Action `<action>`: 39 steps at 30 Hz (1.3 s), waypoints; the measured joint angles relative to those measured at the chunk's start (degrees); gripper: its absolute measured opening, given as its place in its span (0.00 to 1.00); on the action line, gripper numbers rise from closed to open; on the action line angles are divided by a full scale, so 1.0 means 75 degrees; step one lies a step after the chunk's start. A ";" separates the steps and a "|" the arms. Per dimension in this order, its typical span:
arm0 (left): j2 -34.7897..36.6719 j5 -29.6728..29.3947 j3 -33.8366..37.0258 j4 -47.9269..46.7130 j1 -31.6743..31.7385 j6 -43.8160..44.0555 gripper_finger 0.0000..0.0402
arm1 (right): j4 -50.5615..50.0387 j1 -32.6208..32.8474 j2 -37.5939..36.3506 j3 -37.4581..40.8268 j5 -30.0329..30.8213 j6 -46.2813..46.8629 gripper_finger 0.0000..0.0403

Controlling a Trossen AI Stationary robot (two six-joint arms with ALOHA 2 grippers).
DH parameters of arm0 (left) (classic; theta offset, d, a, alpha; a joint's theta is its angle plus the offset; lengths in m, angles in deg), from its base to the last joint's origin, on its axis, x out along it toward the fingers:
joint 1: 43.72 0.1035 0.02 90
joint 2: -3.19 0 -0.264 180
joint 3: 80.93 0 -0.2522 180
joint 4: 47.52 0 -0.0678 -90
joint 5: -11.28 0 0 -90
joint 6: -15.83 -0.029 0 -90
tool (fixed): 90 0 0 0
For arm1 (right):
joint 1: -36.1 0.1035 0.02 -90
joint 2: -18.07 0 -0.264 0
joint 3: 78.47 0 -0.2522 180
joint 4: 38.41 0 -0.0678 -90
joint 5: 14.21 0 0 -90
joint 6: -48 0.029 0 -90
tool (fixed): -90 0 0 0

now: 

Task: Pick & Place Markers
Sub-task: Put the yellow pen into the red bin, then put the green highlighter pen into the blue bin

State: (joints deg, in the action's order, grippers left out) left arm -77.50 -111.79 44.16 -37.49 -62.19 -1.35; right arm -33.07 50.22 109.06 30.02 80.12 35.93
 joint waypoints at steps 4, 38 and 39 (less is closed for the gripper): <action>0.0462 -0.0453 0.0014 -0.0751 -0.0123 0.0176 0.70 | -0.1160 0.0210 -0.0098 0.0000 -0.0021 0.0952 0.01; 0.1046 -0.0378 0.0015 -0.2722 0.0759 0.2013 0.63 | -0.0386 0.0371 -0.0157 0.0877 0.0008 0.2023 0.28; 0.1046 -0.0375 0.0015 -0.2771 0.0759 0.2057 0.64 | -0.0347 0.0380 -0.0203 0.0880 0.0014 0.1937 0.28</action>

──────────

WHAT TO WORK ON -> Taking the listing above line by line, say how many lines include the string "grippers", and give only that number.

TASK RESULT -> 2